Assigned task: In the material below, find each line with the word "white" and copy it.
######
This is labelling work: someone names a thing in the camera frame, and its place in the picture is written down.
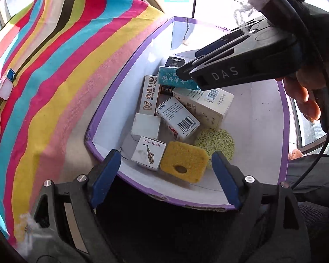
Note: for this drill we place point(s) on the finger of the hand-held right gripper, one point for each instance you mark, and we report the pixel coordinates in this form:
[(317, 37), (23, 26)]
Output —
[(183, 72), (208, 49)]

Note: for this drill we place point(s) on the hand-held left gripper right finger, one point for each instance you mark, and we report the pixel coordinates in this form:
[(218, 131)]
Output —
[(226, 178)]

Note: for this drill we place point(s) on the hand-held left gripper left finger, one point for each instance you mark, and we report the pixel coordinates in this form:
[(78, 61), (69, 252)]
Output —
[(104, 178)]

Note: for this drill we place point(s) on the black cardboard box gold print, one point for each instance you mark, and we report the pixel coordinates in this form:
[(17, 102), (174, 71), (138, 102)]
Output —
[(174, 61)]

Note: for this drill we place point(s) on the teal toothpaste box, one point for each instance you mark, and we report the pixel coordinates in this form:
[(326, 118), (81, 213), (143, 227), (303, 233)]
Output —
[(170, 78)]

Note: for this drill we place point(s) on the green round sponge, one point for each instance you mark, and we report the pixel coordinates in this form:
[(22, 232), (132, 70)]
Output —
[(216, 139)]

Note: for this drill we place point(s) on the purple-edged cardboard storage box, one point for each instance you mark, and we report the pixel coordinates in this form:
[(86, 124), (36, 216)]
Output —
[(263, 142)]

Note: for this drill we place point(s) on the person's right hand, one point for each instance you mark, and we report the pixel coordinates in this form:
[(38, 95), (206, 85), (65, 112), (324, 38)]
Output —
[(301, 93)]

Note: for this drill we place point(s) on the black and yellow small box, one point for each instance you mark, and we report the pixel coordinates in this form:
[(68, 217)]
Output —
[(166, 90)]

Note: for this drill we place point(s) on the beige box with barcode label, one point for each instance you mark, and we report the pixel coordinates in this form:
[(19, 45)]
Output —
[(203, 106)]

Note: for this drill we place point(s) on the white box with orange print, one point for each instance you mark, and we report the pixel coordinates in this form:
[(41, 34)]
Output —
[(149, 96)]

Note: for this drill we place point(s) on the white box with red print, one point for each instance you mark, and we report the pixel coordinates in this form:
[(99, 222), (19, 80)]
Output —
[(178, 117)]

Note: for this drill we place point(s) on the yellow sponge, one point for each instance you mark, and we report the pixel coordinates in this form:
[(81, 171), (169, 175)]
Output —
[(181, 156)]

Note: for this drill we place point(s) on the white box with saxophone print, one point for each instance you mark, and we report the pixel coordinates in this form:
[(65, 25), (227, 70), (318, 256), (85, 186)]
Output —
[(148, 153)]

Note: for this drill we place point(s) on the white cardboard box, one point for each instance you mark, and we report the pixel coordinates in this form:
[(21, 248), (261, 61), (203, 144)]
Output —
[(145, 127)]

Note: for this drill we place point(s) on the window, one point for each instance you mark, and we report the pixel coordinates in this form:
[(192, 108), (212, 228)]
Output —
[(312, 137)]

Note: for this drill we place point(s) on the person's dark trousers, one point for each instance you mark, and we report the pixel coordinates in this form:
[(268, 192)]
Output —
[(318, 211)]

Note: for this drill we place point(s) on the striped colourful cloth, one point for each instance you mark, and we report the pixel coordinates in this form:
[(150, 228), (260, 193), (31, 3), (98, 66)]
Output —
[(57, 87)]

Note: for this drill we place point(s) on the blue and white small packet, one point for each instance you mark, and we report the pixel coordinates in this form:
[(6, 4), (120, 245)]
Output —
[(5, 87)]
######
Solved problem:
Note: for this drill we place point(s) on the white box with orange print, one point for each instance you mark, and we report the pixel coordinates in this form:
Note: for this drill we place point(s) on the white box with red print, one point for each instance you mark, and we report the pixel coordinates in this form:
Note: for this drill we place point(s) on the white box with saxophone print, one point for each instance you mark, and we report the pixel coordinates in this form:
Note: for this drill we place point(s) on the white cardboard box, one point for each instance you mark, and we report the pixel coordinates in this form:
Note: for this drill we place point(s) on the blue and white small packet, one point for each instance you mark, and we report the pixel coordinates in this form:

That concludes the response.